Usted Solito

Yo ya me enfrenté a una de esas máquinas-caja en los supermercados donde te cobras a ti mismo: agarras los productos del carrito, los escaneas, pagas y te vas.

Al principio me generó un cierto grado de estrés porque no quería verme ignorante, activar alguna alarma insospechada o ser acusado de robo por algún error. Me sentí presionado también por el tipo que estaba atrás de mí en la fila que observaba fijamente mi procedimiento. Por inseguro, me pregunté si era uno de esos observadores anónimos que hacía auditorías, aunque luego reconsideré que quizá también era un novato que observaba ansiosamente para aprender.

Este formato de auto-despacho es cada vez más común en función de que las empresas están descubriendo el valor de integrar a la cadena productiva a su cliente. Una de las razones principales es el ahorro: por ejemplo en el caso de supermercados Summit Research estima que cada auto-caja reemplaza a cerca de 2.5 empleados, tomando en cuenta las funciones de back office que implica.

Con razón VDC Research Group afirma que las industrias de comercio al detalle, servicios y hospitales invirtieron en tecnología de auto-servicio cerca de 3 billones de dólares en el 2008 y esto es apenas el principio.

Otra razón para incorporar a los clientes al proceso es que no hay un mejor inspector de servicio o certificador de calidad que los clientes mismos.

Entre los pioneros están los hoteles Hampton Inn, que se aventaron a prometer "satisfacción total o la devolución de su dinero".

Esta política fue tan novedosa en su tiempo que intrigó a un profesor de Harvard, C. Hart, y se dispuso a hacer una investigación donde encontró lo siguiente: el 2 por ciento de la gente que se hospedó en Hampton Inn durante 1990 (157 mil clientes) lo hizo gracias a la garantía y esto trajo 7 millones de dólares adicionales; 3 mil 400 de los clientes que solicitaron la garantía regresaron el mismo año y 61 por ciento de ellos dijo que regresó por la garantía; retener a estos clientes trajo un millón de dólares extra.

El resultado final: recibieron 8 millones de dólares extra y sólo se pagaron 350 mil dólares en noches gratis.
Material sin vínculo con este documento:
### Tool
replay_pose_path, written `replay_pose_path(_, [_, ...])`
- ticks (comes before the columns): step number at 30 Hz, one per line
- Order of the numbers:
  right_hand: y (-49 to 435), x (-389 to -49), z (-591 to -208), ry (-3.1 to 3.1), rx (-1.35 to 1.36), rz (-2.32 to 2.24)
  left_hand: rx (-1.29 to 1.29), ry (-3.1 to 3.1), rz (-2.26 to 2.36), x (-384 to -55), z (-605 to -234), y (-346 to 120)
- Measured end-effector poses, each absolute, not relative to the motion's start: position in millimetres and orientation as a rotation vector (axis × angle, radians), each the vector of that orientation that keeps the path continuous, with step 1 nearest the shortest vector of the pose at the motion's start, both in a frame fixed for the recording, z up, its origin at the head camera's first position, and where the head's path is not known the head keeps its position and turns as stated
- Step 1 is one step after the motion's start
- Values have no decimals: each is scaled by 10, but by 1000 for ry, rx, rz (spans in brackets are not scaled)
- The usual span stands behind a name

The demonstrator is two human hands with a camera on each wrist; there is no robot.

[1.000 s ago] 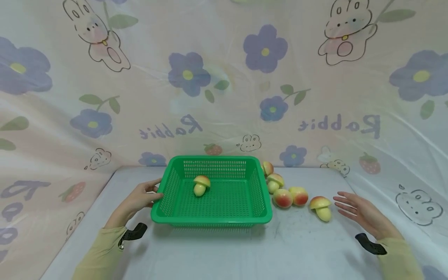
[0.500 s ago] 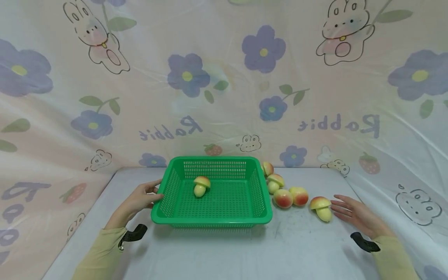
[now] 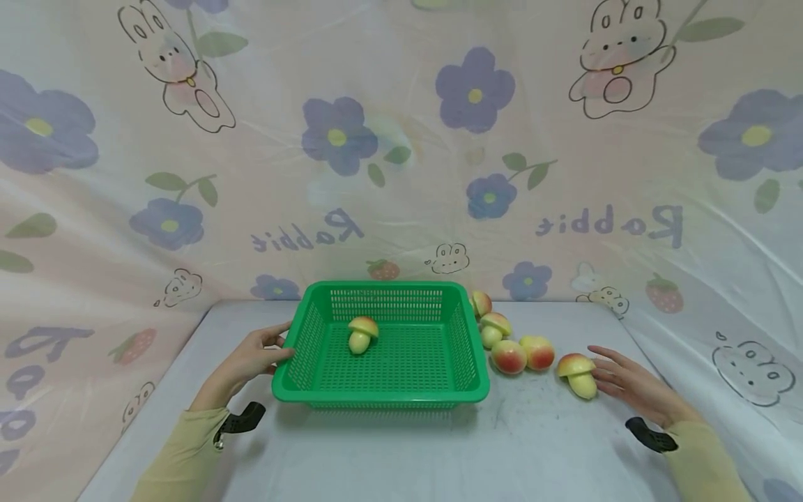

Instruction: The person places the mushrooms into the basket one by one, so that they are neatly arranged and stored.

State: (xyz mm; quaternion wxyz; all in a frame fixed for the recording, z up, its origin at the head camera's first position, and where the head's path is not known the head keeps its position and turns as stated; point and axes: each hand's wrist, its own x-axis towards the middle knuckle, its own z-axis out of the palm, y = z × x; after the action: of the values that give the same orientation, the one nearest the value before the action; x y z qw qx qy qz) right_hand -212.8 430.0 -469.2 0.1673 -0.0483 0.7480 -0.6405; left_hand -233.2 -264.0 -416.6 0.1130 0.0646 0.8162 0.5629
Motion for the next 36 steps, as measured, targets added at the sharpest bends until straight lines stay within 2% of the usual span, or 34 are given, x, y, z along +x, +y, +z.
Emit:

Pero el año que siguió, 1991, Hampton pagó los mismos 350 mil dólares y recibió 18 millones de dólares adicionales.

Otro pionero del auto-despacho es el supermercado SuperQuinn, ubicado en Dublín, que decidió involucrar a los clientes a sus procesos de calidad en el servicio y lanzó un programa de "atrápanos haciendo algo mal": cada vez que un cliente reportaba algún error o algo en mal estado -como por ejemplo, el piso sucio, un carrito que no funcionaba, un producto sin precio, un letrero interno descompuesto o un empleado descortés- era recompensado con puntos para ser intercambiados por productos.

Los consumidores pasaron de clientes a inspectores de calidad en el servicio y sacudieron al sistema completo. Valiente medida de SuperQuinn que logró afinar su propuesta de valor y ganar la apreciación y reconocimiento del público.

Hay que resaltar que para ofrecer este tipo de programas, como el de Hampton o SuperQuinn, la empresa tiene que haber construido previamente los procesos y cerciorarse que funcionen porque el riesgo de lanzar estas iniciativas sin el previo trabajo organizacional puede incluso quebrar a una compañía que no está preparada.

Otros ejemplos de auto-despacho son evidentes en los aeropuertos, equipados con quioscos de boletos, así como en la banca y servicios financieros, donde las interacciones se trasladan cada vez más hacia Internet. Comverse, una consultora, estima que contestar una pregunta en un call center cuesta en promedio siete dólares, mientras que si se maneja online cuesta solamente 10 centavos.

¿Qué tan listo está el mercado para migrar a esta tendencia de auto-servicio? Creo que, como todo, finalmente será un tema de segmentos de mercado: habrá segmentos que no sólo se sentirán cómodos con el auto-despacho sino que lo demandarán, y otros que buscarán la manera tradicional.

El punto es que los clientes ya son multi-canal y quieren opciones diversas para comprar y transaccionar de maneras diferentes según sea el producto o la ocasión.

Lo que le queda a la empresa entonces es evaluar al auto-despacho; no sólo como una forma de ahorrar gastos o como una oportunidad para integrar al cliente al proceso productivo, sino como una necesidad para consumidores que cada vez demandan movilidad, flexibilidad y personalización.